Он протянул руку с тремя зажатыми пальцами и снова крякнул, когда я дал верный ответ.
— Вот энто да. Кто б мне такое подумал, не поверил бы.
Но я правда оказался везунчиком. Об этом мне не раз говорили за то время, что провёл я в больнице. Сознание и память восстановились полностью. Хотя я и не мог вспомнить самого падения и выглядело всё так, будто я вылез на карниз, а потом открыл глаза в реанимации.

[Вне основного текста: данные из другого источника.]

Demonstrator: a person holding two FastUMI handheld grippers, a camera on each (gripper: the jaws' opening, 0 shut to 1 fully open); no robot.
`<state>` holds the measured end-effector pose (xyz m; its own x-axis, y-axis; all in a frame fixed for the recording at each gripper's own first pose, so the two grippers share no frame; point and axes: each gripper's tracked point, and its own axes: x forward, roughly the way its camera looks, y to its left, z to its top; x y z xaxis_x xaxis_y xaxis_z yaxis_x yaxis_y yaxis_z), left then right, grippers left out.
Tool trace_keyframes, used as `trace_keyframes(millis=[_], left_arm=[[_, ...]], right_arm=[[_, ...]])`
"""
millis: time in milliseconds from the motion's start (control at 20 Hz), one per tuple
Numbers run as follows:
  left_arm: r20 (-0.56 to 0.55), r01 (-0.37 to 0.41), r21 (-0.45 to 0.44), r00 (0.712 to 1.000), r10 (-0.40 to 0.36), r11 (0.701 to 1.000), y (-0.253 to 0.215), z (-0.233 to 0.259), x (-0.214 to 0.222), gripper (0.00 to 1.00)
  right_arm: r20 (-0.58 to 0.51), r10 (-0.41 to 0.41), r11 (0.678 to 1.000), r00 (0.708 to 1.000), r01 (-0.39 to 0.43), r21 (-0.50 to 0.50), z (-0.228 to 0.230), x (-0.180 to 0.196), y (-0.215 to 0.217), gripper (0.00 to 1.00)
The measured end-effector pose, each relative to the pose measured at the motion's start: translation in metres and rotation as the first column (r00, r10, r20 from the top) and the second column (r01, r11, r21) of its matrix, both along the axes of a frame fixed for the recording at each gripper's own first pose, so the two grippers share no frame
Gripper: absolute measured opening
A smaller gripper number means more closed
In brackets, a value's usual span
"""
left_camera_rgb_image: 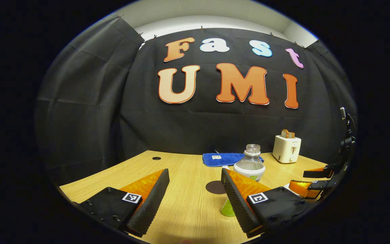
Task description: Open the teacup lid with one hand, grasp the water bottle and pour water into the teacup with the other hand; after pouring, place the water bottle on the coaster and then close the teacup lid.
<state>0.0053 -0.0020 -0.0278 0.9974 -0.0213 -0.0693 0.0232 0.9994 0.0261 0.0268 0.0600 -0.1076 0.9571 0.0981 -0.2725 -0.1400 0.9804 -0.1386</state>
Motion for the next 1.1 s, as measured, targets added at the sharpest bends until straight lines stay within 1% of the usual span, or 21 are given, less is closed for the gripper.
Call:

С опорно-двигательным аппаратом всё получилось куда хуже. Я с трудом шевелился, а повернуться на бок казалось мне верхом желаний. Потому сразу, как врачи дали добро, я решил переехать в реабилитационный центр и вплотную заняться здоровьем. К счастью, позволить себе я мог это без всяких ограничений, а прогнозы, хоть и осторожные, но были в мою пользу.
С Наташей, которую я упорно называл Шанти, даже не понимая почему, мы подолгу разговаривали и быстро прониклись друг к другу самыми тёплыми чувствами. С ней было легко и приятно, а в груди зажигалось то, что раньше горело без чьей-либо помощи. Желание жить. Она стала единственной отдушиной, которая не позволяла мне впасть в депрессию, а значило это куда больше, чем мог я выразить словами.
Перед отъездом я попросил её зайти ко мне в палату.
— Ты выйдешь за меня? — голос после трахеостомы хрипел, а дыхания хватало лишь на одно слово, но я всё-таки справился.
Шанти прикрыла ладонью рот, на глазах её выступили слёзы. Я никогда не понимал, почему этот простой вопрос может так поразить, но когда в ответ Шанти сказала «Да», это стало очевидно. Именно потому, что каждое слово здесь — это хрустально чистая любовь.